(Instructions for the task): Repeat the data in full. Every line must match.

(Available data):
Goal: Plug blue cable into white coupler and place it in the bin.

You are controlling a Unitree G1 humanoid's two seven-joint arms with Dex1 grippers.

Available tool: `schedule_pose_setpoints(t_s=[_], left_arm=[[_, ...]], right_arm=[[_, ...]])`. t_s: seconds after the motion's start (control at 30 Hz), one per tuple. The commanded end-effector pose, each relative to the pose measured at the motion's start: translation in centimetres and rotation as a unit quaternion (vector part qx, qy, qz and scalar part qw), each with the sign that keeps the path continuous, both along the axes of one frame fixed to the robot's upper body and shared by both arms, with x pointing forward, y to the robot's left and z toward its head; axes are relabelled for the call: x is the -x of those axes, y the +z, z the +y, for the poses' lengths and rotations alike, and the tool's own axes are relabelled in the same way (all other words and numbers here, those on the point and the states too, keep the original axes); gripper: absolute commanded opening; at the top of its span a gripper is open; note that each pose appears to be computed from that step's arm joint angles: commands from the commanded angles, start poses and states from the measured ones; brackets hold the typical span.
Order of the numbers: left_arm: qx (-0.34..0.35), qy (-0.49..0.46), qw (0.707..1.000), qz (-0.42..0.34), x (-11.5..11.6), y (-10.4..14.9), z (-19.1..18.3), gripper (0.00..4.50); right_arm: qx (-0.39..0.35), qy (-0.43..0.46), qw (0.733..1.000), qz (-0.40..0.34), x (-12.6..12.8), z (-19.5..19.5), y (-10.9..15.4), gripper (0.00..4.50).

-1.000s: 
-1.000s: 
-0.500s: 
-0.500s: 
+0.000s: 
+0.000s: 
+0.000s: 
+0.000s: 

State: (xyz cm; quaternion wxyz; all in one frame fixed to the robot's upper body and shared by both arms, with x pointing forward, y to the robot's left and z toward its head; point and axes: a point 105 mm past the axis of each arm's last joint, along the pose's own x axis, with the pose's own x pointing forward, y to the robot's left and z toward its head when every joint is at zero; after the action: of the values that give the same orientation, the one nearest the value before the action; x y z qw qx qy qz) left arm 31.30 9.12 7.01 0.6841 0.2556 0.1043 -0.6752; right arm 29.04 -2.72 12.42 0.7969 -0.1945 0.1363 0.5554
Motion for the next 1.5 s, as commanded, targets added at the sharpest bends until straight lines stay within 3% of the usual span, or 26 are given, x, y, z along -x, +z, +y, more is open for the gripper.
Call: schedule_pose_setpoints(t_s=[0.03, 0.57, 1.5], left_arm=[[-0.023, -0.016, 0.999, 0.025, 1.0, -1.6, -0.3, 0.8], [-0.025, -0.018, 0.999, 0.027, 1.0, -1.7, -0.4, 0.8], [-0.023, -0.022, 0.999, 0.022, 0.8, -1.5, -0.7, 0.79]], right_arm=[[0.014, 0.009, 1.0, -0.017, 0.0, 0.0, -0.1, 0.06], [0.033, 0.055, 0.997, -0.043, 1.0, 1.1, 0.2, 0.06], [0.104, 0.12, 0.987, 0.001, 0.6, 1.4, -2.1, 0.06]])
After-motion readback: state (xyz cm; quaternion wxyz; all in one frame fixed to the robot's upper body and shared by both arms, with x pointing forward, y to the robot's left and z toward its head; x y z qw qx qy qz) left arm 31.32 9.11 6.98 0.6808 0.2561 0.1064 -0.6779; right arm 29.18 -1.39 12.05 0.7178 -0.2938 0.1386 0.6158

(Result below):
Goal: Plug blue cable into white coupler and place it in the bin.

You are controlling a Unitree G1 humanoid's two seven-joint arms with Dex1 grippers.

Available tool: `schedule_pose_setpoints(t_s=[_], left_arm=[[_, ...]], right_arm=[[_, ...]])`. t_s: seconds after the motion's start (control at 30 Hz), one per tuple. The commanded end-effector pose, each relative to the pose measured at the motion's start: translation in centimetres and rotation as a unit quaternion (vector part qx, qy, qz and scalar part qw), each with the sign that keeps the path continuous, both along the axes of one frame fixed to the robot's upper body and shared by both arms, with x pointing forward, y to the robot's left and z toward its head; axes are relabelled for the call: x is the -x of those axes, y the +z, z the +y, for the poses' lengths and rotations alike, and the tool's own axes are relabelled in the same way (all other words and numbers here, those on the point and the states too, keep the original axes); gripper: absolute commanded opening; at the top of its span a gripper is open; note that each pose appears to be computed from that step's arm joint angles: commands from the commanded angles, start poses and states from the measured ones; brackets hold the typical span.
Order of the numbers: left_arm: qx (-0.34..0.35), qy (-0.49..0.46), qw (0.707..1.000), qz (-0.42..0.34), x (-11.5..11.6), y (-10.4..14.9), z (-19.1..18.3), gripper (0.00..4.50); right_arm: qx (-0.39..0.35), qy (-0.43..0.46), qw (0.733..1.000), qz (-0.40..0.34), x (-12.6..12.8), z (-19.5..19.5), y (-10.9..15.4), gripper (0.00..4.50).

-1.000s: 
-1.000s: 
-0.500s: 
-0.500s: 
+0.000s: 
+0.000s: 
+0.000s: 
+0.000s: 

State: (xyz cm; quaternion wxyz; all in one frame fixed to the robot's upper body and shared by both arms, with x pointing forward, y to the robot's left and z toward its head; point and axes: a point 105 mm past the axis of each arm's last joint, along the pose's own x axis, with the pose's own x pointing forward, y to the robot's left and z toward its head when every joint is at zero; after the action: of the values that give the same orientation, the one nearest the value before the action; x y z qw qx qy qz) left arm 31.30 9.12 7.01 0.6841 0.2556 0.1043 -0.6752; right arm 29.04 -2.72 12.42 0.7969 -0.1945 0.1363 0.5554
Motion for the next 1.5 s, as commanded, targets added at the sharpest bends until straight lines stay within 3% of the usual span, or 26 are given, x, y, z along -x, +z, +y, more is open for the gripper.
Call: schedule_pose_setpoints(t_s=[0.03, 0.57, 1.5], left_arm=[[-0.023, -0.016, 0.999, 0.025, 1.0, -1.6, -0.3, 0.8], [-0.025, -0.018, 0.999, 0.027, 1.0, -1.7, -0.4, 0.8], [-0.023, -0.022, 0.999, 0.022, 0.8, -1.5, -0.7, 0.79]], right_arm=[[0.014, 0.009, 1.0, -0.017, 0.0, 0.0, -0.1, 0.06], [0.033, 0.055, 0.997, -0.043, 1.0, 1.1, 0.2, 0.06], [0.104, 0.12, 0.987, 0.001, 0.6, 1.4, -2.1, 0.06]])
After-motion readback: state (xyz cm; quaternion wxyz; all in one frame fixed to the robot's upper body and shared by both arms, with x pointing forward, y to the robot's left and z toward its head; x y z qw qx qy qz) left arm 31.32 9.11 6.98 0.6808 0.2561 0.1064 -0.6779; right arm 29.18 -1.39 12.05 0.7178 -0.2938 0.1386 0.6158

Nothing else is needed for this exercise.